Exercise brief ▸
For each line in the data below that holds "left", return a copy.

Dataset excerpt ▸
_ _ _ _

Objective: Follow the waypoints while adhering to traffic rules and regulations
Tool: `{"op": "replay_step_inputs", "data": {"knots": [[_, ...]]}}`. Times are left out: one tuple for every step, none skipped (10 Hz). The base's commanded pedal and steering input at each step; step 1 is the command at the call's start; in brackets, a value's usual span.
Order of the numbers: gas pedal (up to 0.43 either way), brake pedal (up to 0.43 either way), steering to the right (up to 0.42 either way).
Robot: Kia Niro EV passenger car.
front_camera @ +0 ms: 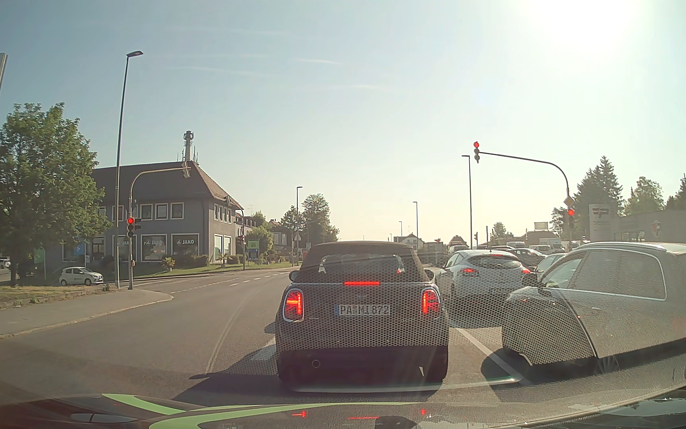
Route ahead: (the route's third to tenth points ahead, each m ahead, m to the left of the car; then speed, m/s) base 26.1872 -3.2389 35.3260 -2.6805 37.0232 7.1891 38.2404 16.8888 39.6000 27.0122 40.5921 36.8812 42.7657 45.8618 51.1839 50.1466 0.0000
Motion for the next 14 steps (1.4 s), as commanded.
{"op": "replay_step_inputs", "data": {"knots": [[0.0,0.299,-0.005],[0.0,0.299,-0.006],[0.0,0.299,-0.005],[0.0,0.293,-0.006],[0.0,0.299,-0.005],[0.0,0.293,-0.005],[0.0,0.293,-0.005],[0.0,0.293,-0.005],[0.0,0.305,-0.005],[0.0,0.299,-0.005],[0.0,0.299,-0.005],[0.0,0.299,-0.005],[0.0,0.299,-0.005],[0.0,0.299,-0.005]]}}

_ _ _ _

Answer to this problem ▸
Tool: `{"op": "replay_step_inputs", "data": {"knots": [[_, ...]]}}`. Times are left out: one tuple for every step, none skipped (10 Hz). The base's commanded pedal and steering input at each step; step 1 is the command at the call's start; in brackets, a value's usual span.
Route ahead: (the route's third to tenth points ahead, each m ahead, m to the left of the car; then speed, m/s) base 26.1872 -3.2389 35.3260 -2.6805 37.0232 7.1891 38.2404 16.8888 39.6000 27.0122 40.5921 36.8812 42.7657 45.8618 51.1839 50.1466 0.0000

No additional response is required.